In this fascinating work, Scott Soames offers a new conception of the relationship between linguistic meaning and assertions made by utterances. He gives meanings of proper names and natural kind predicates and explains their use in attitude ascriptions. He also demonstrates the irrelevance of rigid designation in understanding why theoretical identities containing such predicates are necessary, if true.
Scott Soames is a professor of philosophy at the University of Southern California. He specializes in the philosophy of language and the history of analytic philosophy.
Soames substantially expands and develops Kripke's thesis on rigid designator in Naming and Necessity in scope and depth. He covers proper name as rigid designator, attitude reports, natural kind names and general terms. This work is original and most contributing in analysing issues in attitude report which Kripke did not devote much discussion in Naming and Necessity.
In the first chapter, Soames introduces the discussion by clarifying how identity statement using proper names such as "Hesperus is Phosphorus" is necessary but a posteriori, different from "Hesperus is Hesperus" which is necessary a priori. The idea to emphasize is that if an identity statement is acceptable and knowable by a user by mere linguistic competence independent of investigation in his world, the statement would be necessary a priori, otherwise a posterior if investigation of its use in w needs to be examined. The next chapter in exploring Kripke's rigid designator thesis is showing how the semantic content of proper name is different from semantic content of definite description by showing that the epistemic status of propositions containing proper names is different from that of propositions containing definite descriptions. The latter is knowable a priori while the former is a posterior.
Then Soames devotes two chapters to meaning of names. The first one is on two concepts of meaning. One is context independent meaning from semantic encoding of the linguistic meaning of words in a sentence, I.e., semantic meaning. The other is context dependent meaning based on additional information that a speaker may further convey beyond semantic meaning, I.e. speaker's meaning. This chapter also covers partially descriptive names, names containing descriptions, such as Princeton university and New York city. The subsequent chapter on meaning of names touches on ambiguity and indexicality issues, addressing how the same names may refer to different referents depending on context and speaker reference.
In the centre of the book, Soames devotes three chapters on attitude ascriptions . This issue further highlights ambiguity of propositions containing names when they are ascribed to reporting what speakers asserts in using them. Soames examined the Linguistically Enhanced Proposition approach which he sees as unsuccessful. That approach develops an amalgam of semantic contents expressed in propositions such as objects corresponding to names and indexicals, and the properties and relations corresponding to predicates, together with linguistic expressions they present as a result. Soames prefers a Millianism and Pseudo Fregean attitude. Millianism retains Kripke's thesis that names have semantic contents which are just their referents. Substitution of co-referential names does not change the proposition expressed by the ascription. However, Fregeans are right in suggesting such substitutions can affect the truth value of what is asserted by normal assertive utterances of such ascriptions depending on the speaker's attitude.

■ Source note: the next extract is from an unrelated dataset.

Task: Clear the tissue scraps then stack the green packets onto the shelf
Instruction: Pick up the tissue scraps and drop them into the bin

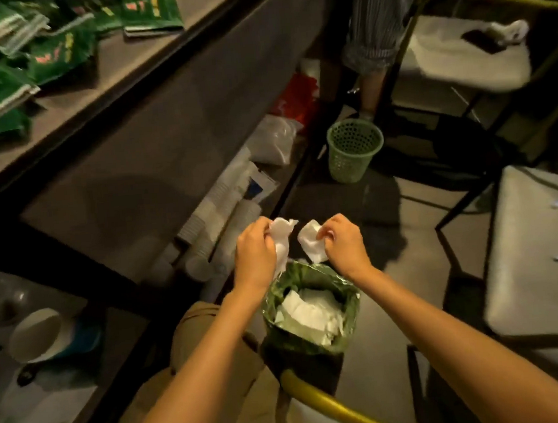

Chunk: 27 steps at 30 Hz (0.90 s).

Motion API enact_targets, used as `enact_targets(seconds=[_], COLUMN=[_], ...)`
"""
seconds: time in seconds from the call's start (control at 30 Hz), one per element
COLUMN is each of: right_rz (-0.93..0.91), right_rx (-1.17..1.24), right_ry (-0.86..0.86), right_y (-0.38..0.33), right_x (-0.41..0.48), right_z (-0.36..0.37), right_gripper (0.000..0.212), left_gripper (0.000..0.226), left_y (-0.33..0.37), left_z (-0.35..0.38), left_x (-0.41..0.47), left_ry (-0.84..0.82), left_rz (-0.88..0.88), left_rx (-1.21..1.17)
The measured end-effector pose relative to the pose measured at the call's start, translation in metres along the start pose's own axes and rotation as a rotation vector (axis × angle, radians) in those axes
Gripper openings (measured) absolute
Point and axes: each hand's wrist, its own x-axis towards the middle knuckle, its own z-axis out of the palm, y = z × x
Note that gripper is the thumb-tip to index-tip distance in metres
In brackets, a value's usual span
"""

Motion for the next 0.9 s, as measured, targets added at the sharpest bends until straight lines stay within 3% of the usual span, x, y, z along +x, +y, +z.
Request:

The ending chapters of the book are about general terms and natural kind names as rigid designators. Soames highlights Kripke's thesis of the similarities between proper names and natural kind names, especially how theoretical identity statements are necessary a posteriori. Statements such as "Water is H2O", "Gold is the element with atomic number 79", "Light is a stream of photons". But Kripke was not thorough in his treatment of natural kinds as predicates to which Soames vastly expanded on the topic. Soames treated the meaning problem, namely, description of natural kind as predicate can equate the predicate of "is water" and "is a substance the molecule of which contains two hydrogen atoms and one oxygen atom". The two predicates don't mean the same. The other problem is the depth problem. Natural kinds can be characterized at different level with different specificity. Water can be characterized at molecular level, atomic level, and subatomic level reflecting different properties, and hence different predicates .
This work is written with much more technical depth and detail in style than Naming and Necessity. It would be very useful as a text book for a graduate seminar if one wants a detailed technical treatment of rigidity, proper names, natural kind names and propositional attitudes.